*** Block opens ***

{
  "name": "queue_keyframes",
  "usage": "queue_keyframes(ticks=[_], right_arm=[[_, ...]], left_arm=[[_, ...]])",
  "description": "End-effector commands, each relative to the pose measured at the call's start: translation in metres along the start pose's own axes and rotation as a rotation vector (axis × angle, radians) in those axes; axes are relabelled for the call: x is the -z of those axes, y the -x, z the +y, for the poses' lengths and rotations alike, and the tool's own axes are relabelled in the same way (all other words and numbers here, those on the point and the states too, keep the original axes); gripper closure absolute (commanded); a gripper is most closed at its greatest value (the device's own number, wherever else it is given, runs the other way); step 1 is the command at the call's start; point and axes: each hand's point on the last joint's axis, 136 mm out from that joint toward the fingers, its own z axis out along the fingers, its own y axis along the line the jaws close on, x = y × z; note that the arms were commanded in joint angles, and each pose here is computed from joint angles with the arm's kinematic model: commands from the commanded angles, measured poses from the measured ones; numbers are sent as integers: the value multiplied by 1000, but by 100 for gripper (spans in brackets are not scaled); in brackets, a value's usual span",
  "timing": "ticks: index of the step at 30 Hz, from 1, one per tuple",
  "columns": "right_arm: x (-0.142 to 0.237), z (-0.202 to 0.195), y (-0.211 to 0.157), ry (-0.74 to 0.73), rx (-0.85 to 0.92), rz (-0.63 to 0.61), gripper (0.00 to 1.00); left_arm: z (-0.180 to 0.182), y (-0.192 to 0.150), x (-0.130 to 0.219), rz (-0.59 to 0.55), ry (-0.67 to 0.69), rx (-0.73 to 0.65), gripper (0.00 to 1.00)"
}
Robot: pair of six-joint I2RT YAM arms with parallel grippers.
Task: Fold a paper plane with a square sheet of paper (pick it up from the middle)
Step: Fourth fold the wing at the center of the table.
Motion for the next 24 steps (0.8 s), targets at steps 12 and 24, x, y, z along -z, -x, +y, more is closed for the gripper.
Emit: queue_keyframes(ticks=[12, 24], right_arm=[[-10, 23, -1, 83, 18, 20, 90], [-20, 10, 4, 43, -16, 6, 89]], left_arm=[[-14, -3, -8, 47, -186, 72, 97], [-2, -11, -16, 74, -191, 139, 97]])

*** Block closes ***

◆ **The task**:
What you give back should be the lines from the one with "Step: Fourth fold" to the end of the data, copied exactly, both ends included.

◆ **Exercise answer**:
Step: Fourth fold the wing at the center of the table.
Motion for the next 24 steps (0.8 s), targets at steps 12 and 24, x, y, z along -z, -x, +y, more is closed for the gripper.
Emit: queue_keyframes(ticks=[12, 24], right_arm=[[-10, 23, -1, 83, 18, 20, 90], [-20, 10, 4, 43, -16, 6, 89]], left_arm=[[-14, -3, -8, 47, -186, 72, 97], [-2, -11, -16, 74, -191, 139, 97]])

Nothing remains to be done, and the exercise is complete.